Update, July 4, 2018: Yesterday’s FCC filing confirmed the Galaxy Note 9 S Pen will have Bluetooth, but how will it be charged?
A dive into an FCC test report shows the S Pen stylus will be juiced up via the phablet itself. This presumably means the stylus is charged via the S Pen slot rather than an annoying cable. The regulatory filing also notes that the S Pen can enter charging mode when the phone is wirelessly charged.
Hopefully, the charging S Pen doesn’t significantly impact the battery life of the Galaxy Note 9. Then again, it shouldn’t require a ton of juice to charge in the first place, given its small size and lack of other components (e.g. a screen and modem).

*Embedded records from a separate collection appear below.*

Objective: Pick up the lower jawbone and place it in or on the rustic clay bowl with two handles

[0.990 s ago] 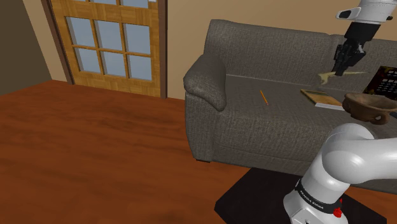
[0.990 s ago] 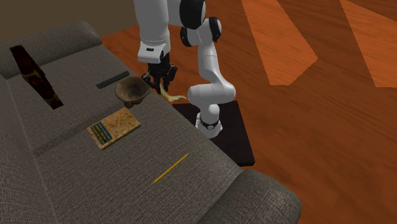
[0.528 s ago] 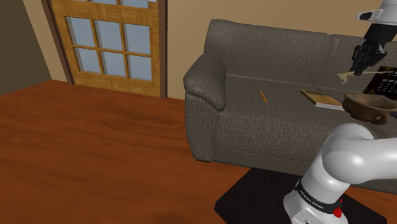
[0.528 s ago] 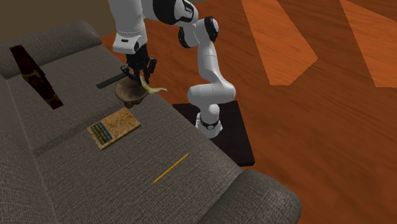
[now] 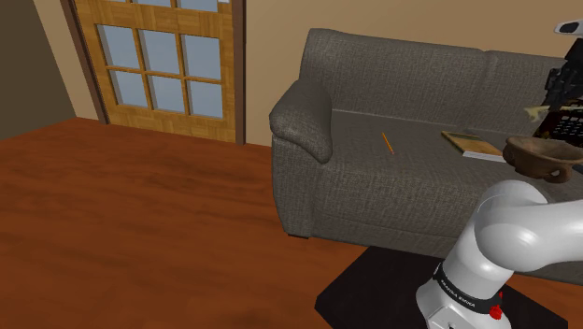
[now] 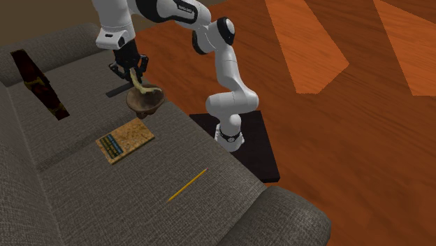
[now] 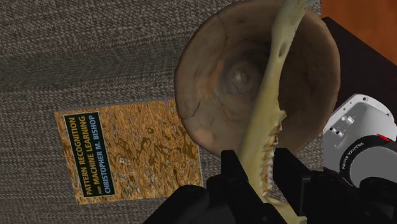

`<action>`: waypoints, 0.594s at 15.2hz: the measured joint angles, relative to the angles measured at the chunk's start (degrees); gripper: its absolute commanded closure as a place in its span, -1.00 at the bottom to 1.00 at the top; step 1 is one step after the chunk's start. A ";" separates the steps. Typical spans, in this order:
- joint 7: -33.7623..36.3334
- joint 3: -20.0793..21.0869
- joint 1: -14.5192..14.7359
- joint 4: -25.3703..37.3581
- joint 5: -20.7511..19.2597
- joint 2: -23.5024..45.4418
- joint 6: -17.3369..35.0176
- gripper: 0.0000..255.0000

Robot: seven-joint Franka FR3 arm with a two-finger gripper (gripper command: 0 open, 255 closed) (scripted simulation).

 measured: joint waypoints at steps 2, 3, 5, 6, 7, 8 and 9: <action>-2.58 -2.02 0.95 3.10 -1.50 0.88 -0.40 1.00; -2.75 -2.39 1.00 2.88 -1.82 0.71 -0.12 1.00; -2.85 -2.97 0.74 1.65 -2.46 -0.10 0.61 1.00; -2.70 -3.08 0.39 0.57 -2.72 -0.76 1.04 1.00; -2.65 -3.38 0.25 -0.19 -3.02 -1.21 1.48 1.00; -2.47 -3.59 0.07 -1.09 -3.26 -1.69 1.95 1.00; -2.29 -3.82 -0.08 -1.92 -3.49 -2.11 2.41 1.00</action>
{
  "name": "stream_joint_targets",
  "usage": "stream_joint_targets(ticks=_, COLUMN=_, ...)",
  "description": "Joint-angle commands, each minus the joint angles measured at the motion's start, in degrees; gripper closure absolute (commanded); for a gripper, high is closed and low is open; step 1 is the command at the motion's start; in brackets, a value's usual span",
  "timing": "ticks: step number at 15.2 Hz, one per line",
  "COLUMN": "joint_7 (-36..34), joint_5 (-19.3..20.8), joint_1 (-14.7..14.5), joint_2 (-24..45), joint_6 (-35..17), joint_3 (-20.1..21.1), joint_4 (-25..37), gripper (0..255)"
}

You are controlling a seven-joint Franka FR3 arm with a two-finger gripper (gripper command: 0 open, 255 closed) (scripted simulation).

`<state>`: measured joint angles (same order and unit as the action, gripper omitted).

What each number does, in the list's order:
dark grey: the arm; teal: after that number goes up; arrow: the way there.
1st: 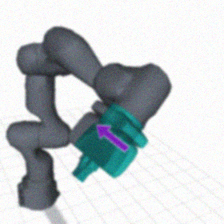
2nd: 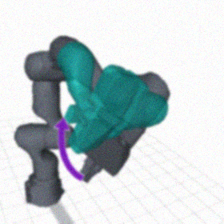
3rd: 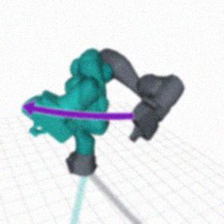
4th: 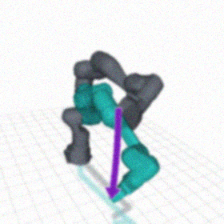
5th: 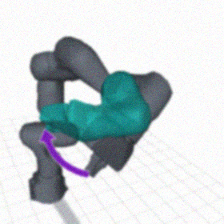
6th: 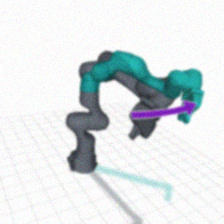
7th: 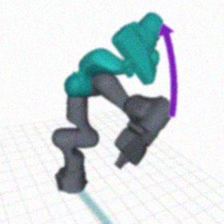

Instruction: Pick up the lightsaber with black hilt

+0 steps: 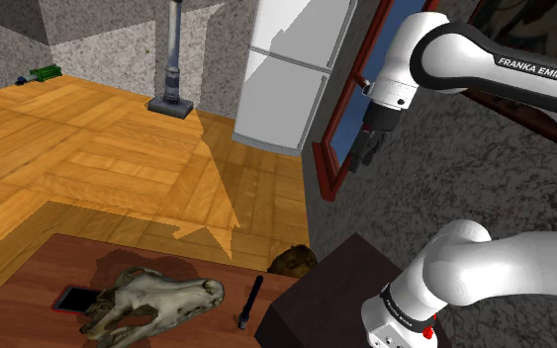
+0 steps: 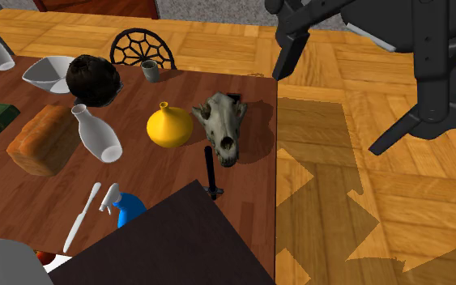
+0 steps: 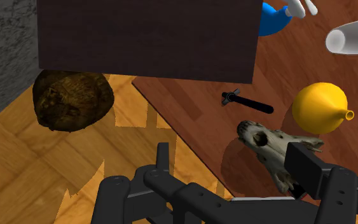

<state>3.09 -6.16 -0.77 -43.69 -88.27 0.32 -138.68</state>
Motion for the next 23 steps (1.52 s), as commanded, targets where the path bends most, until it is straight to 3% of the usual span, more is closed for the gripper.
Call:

Heck, this all sounds somewhat similar to the Apple Pencil, which uses Bluetooth and charges via the iPad’s Lightning connector. Apple’s stylus is rated for up to 12 hours of usage, while a 15-second charge yields 30 minutes of use. If Samsung can deliver this kind of fast charging and endurance, I’m sure Galaxy Note 9 owners will be happy.
Original article, July 3, 2018: Samsung will launch the Samsung Galaxy Note 9 on August 9. When Sammy announced the date, it included a closeup image of a new button the Note 9’s S Pen stylus, which many speculated meant some sort of Bluetooth functionality.
Now, via a filing with the FCC for the new S Pen, we know for sure that the stylus does, in fact, have Bluetooth. However, we don’t know for sure what that really means.
The most prominent rumor right now points to the idea of the S Pen having the ability to create digital signatures. Samsung admitted to working on a digital signature feature last year, so it makes perfect sense if the S Pen does have that capability.
It is also possible that the Bluetooth connection will enable users to manipulate media players on their Note 9 – playing music, skipping tracks, starting/stopping video playback, etc. It’s also possible that you could launch Bixby – Samsung’s virtual assistant – using the Bluetooth button.
The Samsung Galaxy Note 9’s S Pen will have the model number EJ-PN960 and use 2.4GHz Bluetooth to connect to the main device. The Note 9 itself is the SM-N960, so it looks like the model numbers match up quite nicely.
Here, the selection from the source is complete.